> **PROBLEM DETAILS**
When the word "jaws" appears in a line of the data below, list that line.

═════ DATASET EXTRACT

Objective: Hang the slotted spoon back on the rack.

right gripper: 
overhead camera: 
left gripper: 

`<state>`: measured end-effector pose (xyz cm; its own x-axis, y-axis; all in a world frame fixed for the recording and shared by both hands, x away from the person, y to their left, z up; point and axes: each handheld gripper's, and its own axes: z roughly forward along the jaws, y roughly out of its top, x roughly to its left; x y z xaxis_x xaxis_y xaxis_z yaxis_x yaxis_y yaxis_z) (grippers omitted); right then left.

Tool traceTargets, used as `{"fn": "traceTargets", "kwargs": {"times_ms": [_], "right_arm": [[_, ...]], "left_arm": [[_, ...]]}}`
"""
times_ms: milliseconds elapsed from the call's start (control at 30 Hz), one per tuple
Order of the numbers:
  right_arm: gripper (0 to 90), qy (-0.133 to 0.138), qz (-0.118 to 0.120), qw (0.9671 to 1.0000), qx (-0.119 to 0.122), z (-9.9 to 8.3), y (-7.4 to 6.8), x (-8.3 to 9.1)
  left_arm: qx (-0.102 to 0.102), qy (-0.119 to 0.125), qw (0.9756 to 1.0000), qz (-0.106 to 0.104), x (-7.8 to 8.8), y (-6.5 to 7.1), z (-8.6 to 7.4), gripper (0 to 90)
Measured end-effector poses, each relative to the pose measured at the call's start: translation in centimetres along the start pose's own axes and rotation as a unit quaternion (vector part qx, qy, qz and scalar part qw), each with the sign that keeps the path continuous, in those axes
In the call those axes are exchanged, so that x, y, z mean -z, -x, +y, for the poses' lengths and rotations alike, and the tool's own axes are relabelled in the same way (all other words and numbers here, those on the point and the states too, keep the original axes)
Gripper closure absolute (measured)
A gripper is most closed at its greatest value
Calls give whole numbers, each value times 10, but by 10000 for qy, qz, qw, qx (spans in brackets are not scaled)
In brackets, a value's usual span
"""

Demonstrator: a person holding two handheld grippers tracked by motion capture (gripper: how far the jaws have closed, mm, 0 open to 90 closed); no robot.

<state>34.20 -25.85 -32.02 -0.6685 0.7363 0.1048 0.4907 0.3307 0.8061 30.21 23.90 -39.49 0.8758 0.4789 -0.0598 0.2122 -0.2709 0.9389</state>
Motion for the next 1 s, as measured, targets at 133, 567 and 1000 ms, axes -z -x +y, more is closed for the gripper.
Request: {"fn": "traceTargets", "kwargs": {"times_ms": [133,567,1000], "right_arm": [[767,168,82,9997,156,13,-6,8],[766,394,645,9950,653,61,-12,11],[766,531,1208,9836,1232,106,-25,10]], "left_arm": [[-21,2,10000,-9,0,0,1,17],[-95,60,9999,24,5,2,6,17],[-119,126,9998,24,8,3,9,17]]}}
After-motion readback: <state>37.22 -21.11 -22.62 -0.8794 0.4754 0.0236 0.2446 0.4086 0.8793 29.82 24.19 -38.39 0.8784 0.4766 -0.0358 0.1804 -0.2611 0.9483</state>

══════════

> **ANSWER SPACE**
`<state>`: measured end-effector pose (xyz cm; its own x-axis, y-axis; all in a world frame fixed for the recording and shared by both hands, x away from the person, y to their left, z up; point and axes: each handheld gripper's, and its own axes: z roughly forward along the jaws, y roughly out of its top, x roughly to its left; x y z xaxis_x xaxis_y xaxis_z yaxis_x yaxis_y yaxis_z) (grippers omitted); right then left.
Demonstrator: a person holding two handheld grippers tracked by motion capture (gripper: how far the jaws have closed, mm, 0 open to 90 closed); no robot.

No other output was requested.